How deep did the betrayal go?

She yearned to run, to hide, to become so small no one would ever find her. But she couldn’t run, and the only place to hide was the tiny chapel off the hall, set aside for the Finestra’s daily prayer. Inside, she locked the door and sank to the floor, laying her hot cheek on cold stone. With her eyes squeezed shut, she didn’t have to look at the murals of her predecessors in all their victorious glory.

* * *

No one came for her.

Alessa opened gritty eyes to glare at a life-sized mosaic of an idealized Finestra. Angelic. Perfect. Serene. Aggravating on the best of days.

It was too dim to read the ornate script haloing the Finestra’s blessed head, but Alessa knew the words by heart.

Benedetti siano coloro per cui la finestra sul divino è uno specchio.

Blessed are those for whom the window to the divine is a mirror.

If she had a mirror, she’d smash it and use the jagged shards to carve out every opalescent tooth.
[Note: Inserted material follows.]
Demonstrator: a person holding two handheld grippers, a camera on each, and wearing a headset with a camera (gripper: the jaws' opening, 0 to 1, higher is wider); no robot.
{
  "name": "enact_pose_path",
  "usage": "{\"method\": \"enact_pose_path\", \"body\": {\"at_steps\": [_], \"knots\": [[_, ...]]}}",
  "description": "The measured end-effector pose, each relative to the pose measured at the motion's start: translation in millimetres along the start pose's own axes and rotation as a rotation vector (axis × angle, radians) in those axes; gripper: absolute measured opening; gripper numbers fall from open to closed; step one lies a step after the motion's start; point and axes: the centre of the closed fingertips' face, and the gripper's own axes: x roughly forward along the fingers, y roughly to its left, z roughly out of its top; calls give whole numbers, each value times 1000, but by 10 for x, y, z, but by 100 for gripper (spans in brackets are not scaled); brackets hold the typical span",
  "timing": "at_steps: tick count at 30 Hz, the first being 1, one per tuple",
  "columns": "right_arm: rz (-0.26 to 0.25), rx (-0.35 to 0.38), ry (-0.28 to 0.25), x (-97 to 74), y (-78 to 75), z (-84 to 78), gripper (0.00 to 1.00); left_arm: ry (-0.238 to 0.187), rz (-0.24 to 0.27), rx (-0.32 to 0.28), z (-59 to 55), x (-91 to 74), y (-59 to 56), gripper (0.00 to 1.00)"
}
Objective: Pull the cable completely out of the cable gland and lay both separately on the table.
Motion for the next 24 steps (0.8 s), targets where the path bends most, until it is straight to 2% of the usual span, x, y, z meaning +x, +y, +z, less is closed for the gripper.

Blessed. Oh, yes, she was the luckiest girl in the world, fending off murderers on a daily basis for the right to live long enough to fight a swarm of demons slavering to chew on her bones.

The walls, floor, and ceiling of the tiny chapel were adorned with glass tiles and precious stones, but in the gloom, they might as well have been slate. Ages ago some poor artist had spent years crafting the mosaics that told the story of Saverio, a massive effort for an audience of one, and it was too dark for her to see more than outlines.
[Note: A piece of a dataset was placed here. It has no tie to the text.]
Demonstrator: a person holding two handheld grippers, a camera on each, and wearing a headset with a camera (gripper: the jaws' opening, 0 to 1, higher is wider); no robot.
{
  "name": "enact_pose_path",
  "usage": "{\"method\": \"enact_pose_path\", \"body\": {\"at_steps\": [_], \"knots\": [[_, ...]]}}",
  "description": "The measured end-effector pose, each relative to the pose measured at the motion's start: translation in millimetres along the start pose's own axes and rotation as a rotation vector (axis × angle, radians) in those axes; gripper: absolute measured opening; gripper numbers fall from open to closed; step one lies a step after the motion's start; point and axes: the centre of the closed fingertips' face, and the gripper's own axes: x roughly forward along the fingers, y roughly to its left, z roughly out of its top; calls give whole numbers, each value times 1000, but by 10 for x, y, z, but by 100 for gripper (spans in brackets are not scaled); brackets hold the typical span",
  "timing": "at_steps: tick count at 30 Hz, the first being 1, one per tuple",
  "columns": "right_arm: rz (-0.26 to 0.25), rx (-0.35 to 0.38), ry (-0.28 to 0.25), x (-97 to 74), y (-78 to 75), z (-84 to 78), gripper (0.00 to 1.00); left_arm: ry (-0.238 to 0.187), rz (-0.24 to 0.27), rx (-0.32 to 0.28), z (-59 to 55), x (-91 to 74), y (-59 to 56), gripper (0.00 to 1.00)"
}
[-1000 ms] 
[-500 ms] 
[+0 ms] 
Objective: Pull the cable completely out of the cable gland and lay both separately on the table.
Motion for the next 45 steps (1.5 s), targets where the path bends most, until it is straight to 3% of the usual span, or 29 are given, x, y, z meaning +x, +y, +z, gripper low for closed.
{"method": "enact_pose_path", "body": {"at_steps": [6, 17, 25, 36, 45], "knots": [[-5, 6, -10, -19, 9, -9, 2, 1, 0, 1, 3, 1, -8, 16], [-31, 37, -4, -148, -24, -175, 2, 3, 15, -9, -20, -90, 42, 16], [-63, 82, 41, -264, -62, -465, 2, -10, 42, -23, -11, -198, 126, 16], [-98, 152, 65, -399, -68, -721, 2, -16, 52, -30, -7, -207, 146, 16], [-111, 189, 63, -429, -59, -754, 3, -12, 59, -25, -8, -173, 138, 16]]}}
Saverio’s power system had grown unreliable over the centuries as the wires from the water mill to the city were gnawed on by vermin, and Saverians couldn’t produce the same materials the ancients once had, so she hadn’t bothered to tell anyone when the light bulbs around the perimeter of the room failed, blinking out one by one. It seemed only fitting for the lights to die during her reign.

The ruby eyes of onyx scarabeo leered at her from the upper corners of the chapel, along with silhouettes of monstrous ghiotte lurking amidst skeletal trees. The artist responsible either had some bizarre ideas about the sort of art that motivated a person or a sadistic sense of humor.

She dragged herself to a sitting position, and her elbow crunched the dried leaves of a bouquet on the altar. That tribute hadn’t done her any good.